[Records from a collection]
_ _ _ _
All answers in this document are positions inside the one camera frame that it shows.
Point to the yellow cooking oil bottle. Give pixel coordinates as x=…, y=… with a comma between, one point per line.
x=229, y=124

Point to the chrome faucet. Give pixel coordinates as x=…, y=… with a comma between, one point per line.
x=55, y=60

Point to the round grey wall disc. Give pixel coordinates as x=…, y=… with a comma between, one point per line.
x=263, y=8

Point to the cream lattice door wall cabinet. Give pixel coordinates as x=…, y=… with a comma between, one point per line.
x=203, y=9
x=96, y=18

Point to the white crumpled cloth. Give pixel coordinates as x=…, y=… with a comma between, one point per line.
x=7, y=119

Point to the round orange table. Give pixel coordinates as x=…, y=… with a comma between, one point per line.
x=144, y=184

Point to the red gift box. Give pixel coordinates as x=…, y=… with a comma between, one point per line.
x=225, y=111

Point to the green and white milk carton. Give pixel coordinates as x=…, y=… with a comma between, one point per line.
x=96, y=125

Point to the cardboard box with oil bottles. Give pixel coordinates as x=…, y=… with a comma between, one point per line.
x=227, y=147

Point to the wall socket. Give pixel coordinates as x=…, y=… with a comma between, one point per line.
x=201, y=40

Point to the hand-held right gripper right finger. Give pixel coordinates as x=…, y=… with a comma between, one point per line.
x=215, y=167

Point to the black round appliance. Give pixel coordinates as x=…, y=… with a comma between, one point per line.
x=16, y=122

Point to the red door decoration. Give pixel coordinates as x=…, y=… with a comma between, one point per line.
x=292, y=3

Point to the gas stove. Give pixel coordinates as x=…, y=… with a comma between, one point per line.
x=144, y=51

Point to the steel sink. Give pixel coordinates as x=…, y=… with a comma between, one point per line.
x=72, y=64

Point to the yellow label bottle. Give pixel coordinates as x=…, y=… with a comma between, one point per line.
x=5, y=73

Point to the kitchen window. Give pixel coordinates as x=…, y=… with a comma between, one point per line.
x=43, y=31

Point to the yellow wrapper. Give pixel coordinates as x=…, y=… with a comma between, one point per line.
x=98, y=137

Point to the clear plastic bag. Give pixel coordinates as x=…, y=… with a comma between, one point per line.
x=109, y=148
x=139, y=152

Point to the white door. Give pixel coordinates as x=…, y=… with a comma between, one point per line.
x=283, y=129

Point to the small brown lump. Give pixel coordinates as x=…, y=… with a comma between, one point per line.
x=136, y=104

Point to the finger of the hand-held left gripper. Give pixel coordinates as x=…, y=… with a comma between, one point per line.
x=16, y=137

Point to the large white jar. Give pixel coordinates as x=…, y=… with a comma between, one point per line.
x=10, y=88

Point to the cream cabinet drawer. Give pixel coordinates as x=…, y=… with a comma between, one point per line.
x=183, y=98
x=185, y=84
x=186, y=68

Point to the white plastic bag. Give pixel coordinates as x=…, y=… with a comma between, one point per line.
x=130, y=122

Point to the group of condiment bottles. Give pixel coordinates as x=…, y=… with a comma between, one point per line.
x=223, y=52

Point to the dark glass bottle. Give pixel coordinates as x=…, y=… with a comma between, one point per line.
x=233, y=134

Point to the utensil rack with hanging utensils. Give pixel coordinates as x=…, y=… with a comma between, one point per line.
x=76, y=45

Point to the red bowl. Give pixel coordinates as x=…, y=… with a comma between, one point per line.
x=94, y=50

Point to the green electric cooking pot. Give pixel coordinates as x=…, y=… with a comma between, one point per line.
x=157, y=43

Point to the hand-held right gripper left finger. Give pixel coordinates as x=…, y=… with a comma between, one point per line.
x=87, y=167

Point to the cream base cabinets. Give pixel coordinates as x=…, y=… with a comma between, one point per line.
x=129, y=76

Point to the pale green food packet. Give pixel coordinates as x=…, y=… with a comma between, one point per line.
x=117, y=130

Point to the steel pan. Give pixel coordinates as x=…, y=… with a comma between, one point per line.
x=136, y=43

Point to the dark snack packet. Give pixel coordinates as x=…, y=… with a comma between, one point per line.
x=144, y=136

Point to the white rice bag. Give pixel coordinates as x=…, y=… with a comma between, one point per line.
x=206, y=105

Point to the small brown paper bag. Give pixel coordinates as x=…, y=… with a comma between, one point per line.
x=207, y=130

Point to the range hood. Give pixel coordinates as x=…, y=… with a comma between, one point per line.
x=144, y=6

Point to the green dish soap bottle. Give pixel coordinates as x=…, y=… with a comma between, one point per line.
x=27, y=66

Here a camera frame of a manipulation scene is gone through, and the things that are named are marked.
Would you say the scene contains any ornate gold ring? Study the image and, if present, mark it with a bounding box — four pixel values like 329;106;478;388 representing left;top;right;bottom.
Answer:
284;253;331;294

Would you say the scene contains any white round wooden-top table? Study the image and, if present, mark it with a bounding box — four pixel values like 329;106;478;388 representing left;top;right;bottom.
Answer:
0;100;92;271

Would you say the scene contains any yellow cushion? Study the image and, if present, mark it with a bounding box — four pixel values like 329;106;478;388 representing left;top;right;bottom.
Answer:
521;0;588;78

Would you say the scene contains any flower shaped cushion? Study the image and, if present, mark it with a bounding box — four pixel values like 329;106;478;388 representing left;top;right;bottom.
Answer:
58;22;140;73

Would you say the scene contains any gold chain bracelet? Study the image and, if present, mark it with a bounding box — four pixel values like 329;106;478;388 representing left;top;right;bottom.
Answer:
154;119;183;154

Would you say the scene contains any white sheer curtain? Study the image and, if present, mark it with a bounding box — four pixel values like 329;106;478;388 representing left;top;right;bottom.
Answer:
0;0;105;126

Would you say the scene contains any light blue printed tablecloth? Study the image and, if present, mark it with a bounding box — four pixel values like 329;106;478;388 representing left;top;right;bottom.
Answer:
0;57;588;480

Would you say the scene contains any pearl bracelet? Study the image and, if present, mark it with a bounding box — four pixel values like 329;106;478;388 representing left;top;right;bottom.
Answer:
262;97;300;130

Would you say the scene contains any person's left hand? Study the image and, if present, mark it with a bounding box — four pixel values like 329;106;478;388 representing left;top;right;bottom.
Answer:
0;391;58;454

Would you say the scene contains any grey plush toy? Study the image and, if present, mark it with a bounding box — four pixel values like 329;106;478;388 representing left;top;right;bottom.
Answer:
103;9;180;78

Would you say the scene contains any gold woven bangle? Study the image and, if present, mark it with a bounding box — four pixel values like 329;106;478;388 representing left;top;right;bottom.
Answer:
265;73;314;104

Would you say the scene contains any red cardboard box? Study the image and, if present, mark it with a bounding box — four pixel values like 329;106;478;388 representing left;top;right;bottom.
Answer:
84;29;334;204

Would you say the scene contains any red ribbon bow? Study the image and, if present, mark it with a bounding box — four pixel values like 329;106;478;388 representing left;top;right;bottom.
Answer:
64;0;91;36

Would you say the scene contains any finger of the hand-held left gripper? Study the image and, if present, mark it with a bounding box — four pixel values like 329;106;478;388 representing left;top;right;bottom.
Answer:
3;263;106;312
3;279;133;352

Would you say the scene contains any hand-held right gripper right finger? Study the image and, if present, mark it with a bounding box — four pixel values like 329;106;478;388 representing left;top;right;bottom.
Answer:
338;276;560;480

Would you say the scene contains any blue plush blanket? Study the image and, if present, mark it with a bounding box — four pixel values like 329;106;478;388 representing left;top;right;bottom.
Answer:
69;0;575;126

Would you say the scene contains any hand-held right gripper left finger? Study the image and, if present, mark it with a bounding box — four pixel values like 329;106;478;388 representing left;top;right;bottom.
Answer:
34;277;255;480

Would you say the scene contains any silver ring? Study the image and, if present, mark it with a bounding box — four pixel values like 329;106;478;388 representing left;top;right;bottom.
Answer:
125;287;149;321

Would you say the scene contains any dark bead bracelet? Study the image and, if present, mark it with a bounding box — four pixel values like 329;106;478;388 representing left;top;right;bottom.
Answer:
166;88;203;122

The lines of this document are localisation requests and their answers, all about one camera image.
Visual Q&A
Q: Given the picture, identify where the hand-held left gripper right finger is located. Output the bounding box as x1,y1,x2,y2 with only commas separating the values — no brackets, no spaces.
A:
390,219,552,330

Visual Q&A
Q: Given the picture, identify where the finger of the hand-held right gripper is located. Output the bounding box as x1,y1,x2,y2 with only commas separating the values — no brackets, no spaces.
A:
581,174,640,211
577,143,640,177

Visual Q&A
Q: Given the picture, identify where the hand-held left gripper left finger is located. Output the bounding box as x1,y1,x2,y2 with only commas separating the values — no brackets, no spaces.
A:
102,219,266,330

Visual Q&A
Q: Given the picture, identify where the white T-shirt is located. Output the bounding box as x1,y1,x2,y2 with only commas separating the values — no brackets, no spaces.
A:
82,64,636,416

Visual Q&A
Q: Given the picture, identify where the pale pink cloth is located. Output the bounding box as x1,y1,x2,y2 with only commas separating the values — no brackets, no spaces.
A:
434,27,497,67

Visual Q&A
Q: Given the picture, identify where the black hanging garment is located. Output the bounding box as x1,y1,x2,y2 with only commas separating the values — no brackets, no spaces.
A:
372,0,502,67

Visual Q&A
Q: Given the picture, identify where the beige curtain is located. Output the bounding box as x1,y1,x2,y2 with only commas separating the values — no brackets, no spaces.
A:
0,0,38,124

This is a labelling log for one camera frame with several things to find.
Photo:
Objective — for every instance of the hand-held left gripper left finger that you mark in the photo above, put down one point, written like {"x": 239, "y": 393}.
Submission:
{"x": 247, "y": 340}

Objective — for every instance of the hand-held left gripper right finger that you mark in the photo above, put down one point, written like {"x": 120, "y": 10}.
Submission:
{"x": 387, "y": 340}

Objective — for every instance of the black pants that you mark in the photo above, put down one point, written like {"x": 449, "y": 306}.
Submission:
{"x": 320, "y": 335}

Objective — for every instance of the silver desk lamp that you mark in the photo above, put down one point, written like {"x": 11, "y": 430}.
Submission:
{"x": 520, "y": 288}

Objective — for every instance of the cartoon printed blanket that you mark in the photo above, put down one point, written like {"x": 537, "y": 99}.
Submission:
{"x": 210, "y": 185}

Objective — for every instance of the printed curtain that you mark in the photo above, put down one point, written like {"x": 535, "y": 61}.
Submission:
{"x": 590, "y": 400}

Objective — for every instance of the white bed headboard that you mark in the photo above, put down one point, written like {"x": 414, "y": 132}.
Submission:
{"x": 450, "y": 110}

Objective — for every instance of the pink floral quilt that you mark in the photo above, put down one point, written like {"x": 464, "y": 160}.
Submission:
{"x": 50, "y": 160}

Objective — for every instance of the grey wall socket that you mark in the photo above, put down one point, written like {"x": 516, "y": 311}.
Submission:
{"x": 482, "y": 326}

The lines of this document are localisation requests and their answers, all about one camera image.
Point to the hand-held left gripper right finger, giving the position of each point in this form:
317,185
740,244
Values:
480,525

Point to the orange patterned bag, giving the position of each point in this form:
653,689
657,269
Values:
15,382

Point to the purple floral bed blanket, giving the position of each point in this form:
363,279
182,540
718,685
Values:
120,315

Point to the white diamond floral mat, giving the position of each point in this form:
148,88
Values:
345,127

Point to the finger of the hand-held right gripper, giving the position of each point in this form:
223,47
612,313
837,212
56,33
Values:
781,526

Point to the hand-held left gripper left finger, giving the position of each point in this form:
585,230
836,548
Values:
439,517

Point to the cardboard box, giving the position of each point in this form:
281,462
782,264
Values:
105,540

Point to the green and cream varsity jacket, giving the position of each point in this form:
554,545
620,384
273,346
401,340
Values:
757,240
_ _ _ _
§ Problem details: Copy out the lines above exactly, beginning at the one that contains "Would you say the scene contains any yellow" and ending at the one that contains "Would you say the scene contains any pearl".

§ Your solution:
Would you say the scene contains any yellow cushion? Study the image and, if present, mark it with a bounding box — four pixel values like 329;106;478;388 representing left;top;right;bottom.
Answer:
521;0;588;78

Would you say the scene contains any flower shaped cushion? Study the image and, if present, mark it with a bounding box — four pixel values like 329;106;478;388 representing left;top;right;bottom.
Answer:
58;22;140;73

Would you say the scene contains any gold chain bracelet? Study the image and, if present, mark it with a bounding box — four pixel values like 329;106;478;388 representing left;top;right;bottom.
Answer:
154;119;183;154

Would you say the scene contains any white sheer curtain? Study the image and, if present, mark it with a bounding box — four pixel values like 329;106;478;388 representing left;top;right;bottom.
Answer:
0;0;105;126

Would you say the scene contains any light blue printed tablecloth? Study the image and, if present, mark it with a bounding box — four pixel values like 329;106;478;388 representing left;top;right;bottom.
Answer:
0;57;588;480

Would you say the scene contains any pearl bracelet? Study the image and, if present, mark it with a bounding box — four pixel values like 329;106;478;388 representing left;top;right;bottom.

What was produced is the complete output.